In other words, development is itself a propagator of family planning! And this conforms to world experience; in Europe and America the population growth rates declined as they became more prosperous-not while they were still very poor. A high standard of living and a general decrease in the mortality rate always precedes any marked decrease in the birthrate.

Secondly, there is no quick and easy answer to the problem of population growth. The traditional African systems of family planning have been largely broken down by the impact of social and economic changes, but the widespread adoption of more scientific systems of contraception demands the dispersal of medical care and knowledge, and sometimes of pharmaceutical items. This is not easily attained at the required level. Social customs cannot be easily broken; a forcible attempt to do so can lead to social disaster.

Family size is one area where steady, consistent, and socially acceptable policies have to be applied over a long period; they have to he combined with- and seen to be combined with-other aspects of social and economic development.

Do you consider that environmental stress and degradation are an inevitable result of agricultural modernization under African conditions? Do you see any need-or prospect for the development of indigenous "soft" technologies for African agriculture?

It seems to me that environmental stress is inevitable, but degradation is not inevitable - although it is very likely in Africa unless we quickly recognize the dangers and do something about it. Until the last few years, Africa regarded environmental concern as an American and European matter; indeed there was a tendency to believe that talk of the environment was part of a conspiracy to prevent modern development in our continent! Now we have reached the stage of recognizing that environmental concern and development have to be linked together if the latter is to be real and permanent. The question is how to do this.

I do not claim to know all the answers, although I am confident that it can be done over time. The problem is that we need to act as fast on this aspect of development as we do on the introduction of new methods and tools of production.

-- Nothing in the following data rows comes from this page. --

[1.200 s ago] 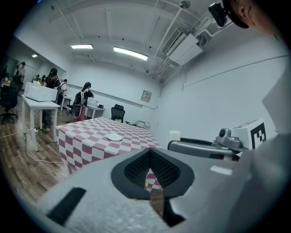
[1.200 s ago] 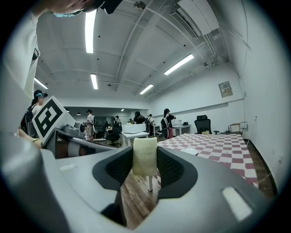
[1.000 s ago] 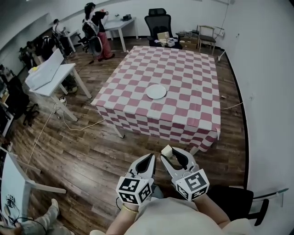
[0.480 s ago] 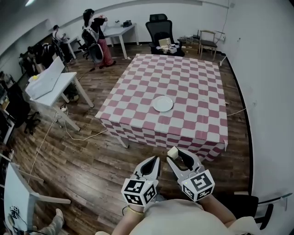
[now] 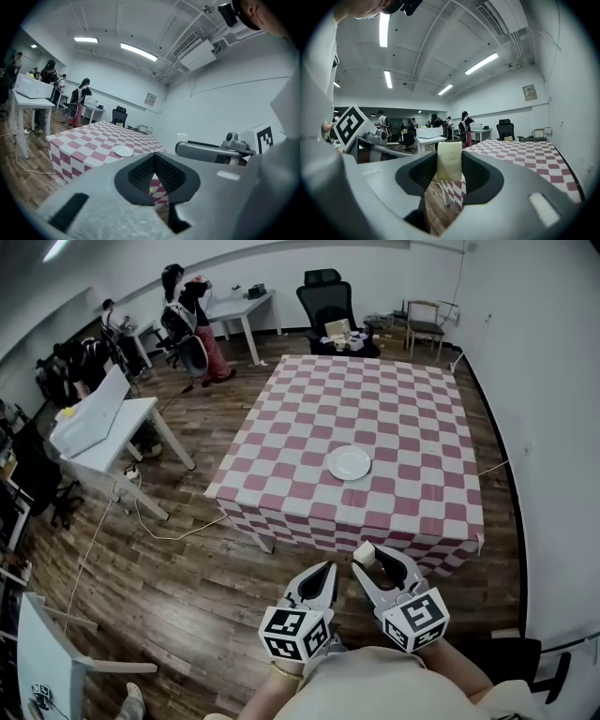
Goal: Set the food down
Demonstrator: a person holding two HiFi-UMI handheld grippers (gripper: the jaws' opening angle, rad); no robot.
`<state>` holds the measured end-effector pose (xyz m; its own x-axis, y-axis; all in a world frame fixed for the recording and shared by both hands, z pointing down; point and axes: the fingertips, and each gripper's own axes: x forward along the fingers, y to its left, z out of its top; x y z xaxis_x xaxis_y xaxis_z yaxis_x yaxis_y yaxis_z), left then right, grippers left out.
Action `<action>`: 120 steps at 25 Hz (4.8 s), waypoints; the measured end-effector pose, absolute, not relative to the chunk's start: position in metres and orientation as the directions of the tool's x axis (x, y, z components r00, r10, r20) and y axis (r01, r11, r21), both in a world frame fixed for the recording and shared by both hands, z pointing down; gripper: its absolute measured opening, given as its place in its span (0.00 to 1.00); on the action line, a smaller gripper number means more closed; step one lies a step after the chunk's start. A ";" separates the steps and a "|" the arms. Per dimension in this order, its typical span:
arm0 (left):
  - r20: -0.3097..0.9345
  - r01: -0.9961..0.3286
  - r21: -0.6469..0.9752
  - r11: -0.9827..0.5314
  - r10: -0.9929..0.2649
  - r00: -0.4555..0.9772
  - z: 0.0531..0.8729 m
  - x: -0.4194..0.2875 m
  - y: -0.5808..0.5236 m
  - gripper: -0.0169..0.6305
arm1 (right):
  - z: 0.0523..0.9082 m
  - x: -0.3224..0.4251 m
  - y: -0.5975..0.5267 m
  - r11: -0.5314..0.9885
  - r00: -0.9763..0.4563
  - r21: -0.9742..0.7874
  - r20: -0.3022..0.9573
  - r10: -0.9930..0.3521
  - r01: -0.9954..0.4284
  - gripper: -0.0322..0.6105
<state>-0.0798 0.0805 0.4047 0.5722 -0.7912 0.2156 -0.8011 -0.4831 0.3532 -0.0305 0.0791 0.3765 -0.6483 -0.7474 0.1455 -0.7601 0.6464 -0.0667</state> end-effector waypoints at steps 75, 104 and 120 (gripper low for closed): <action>0.278 -0.892 0.352 -0.282 -0.879 0.387 0.441 -0.054 -0.213 0.04 | 0.415 0.008 -0.240 0.764 -0.762 -0.076 0.180 -0.622 -0.641 0.31; 0.361 -0.857 0.410 -0.311 -0.808 0.466 0.490 -0.087 -0.306 0.04 | 0.489 -0.021 -0.325 0.692 -0.673 -0.096 0.363 -0.645 -0.715 0.31; 0.464 -0.861 0.442 -0.251 -0.758 0.459 0.554 -0.101 -0.328 0.04 | 0.563 -0.020 -0.354 0.663 -0.596 -0.083 0.531 -0.603 -0.744 0.31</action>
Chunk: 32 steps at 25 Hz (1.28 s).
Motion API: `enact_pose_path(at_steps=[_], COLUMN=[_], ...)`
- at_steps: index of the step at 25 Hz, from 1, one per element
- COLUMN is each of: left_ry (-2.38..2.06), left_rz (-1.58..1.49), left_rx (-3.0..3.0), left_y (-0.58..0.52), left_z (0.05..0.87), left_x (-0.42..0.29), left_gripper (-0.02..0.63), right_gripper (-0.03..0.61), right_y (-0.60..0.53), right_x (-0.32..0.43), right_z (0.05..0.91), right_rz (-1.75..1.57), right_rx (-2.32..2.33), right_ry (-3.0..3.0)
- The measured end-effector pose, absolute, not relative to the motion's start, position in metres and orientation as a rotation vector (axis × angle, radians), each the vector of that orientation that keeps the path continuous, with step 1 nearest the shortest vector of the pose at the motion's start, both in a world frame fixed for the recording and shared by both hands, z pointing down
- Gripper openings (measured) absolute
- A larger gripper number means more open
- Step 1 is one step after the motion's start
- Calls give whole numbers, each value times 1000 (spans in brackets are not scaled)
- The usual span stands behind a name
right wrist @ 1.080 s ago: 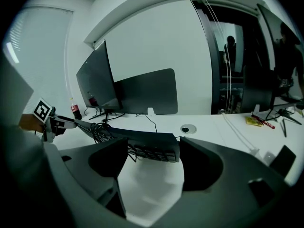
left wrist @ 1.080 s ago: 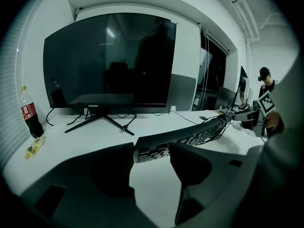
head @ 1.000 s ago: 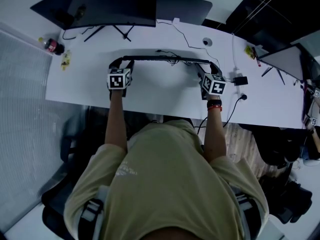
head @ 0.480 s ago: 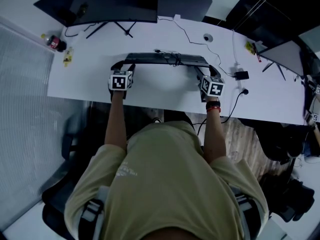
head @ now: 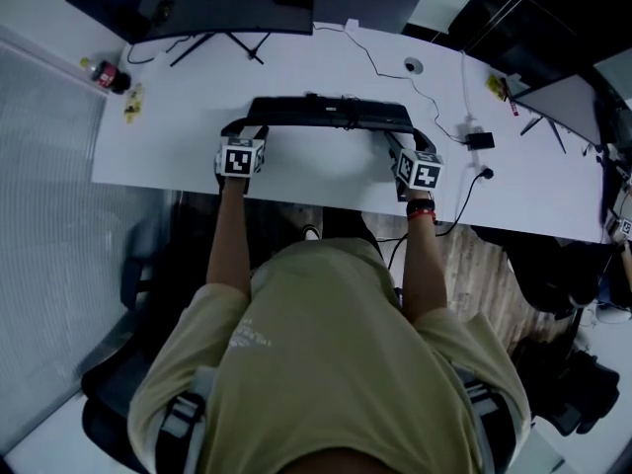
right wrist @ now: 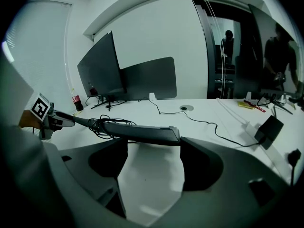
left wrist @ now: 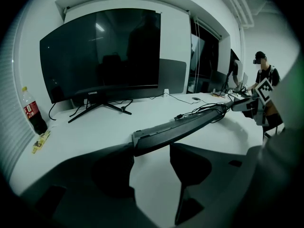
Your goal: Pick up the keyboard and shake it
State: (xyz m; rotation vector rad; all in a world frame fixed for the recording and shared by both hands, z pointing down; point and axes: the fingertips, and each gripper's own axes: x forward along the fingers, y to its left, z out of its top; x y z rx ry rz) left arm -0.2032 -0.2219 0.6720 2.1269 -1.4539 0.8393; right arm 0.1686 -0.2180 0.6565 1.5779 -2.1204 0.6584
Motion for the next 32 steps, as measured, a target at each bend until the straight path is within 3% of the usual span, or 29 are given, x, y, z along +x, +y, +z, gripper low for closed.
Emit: enact_pose_path(at_steps=[32], left_ry=[-1445], left_rz=[1148], left_rx=[2080], left_y=[-194], left_z=[729], left_x=[-201], left_gripper=[252], right_gripper=[353], right_y=[-188], right_x=[171], right_z=[717], right_rz=[763], right_rx=[1521], right_ry=[-1950])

Indeed, we have some catching up to do.

Quite clearly reforestation, and great emphasis on the planting of trees, is part of dealing with the environmental question-and there is no reason why this cannot be pursued with success given time, public education and, therefore, resources. For again, reforestation must be based on the people's understanding and participation - it is not just a question of planting extensive areas with trees (although that may have its place too). And methods of appropriate improved agriculture which guard the long-term fertility of the soil must be developed and applied; in this we probably could learn something from a combination of (a) the peasants' experience of cultivating in a particular area for centuries and (b) careful research into the environmental impact of agricultural practices in tropical conditions.

We must, and we can, integrate care of the environment into our present planning to deal with the food problems of Africa If we do not, the problem will recur whatever else we do.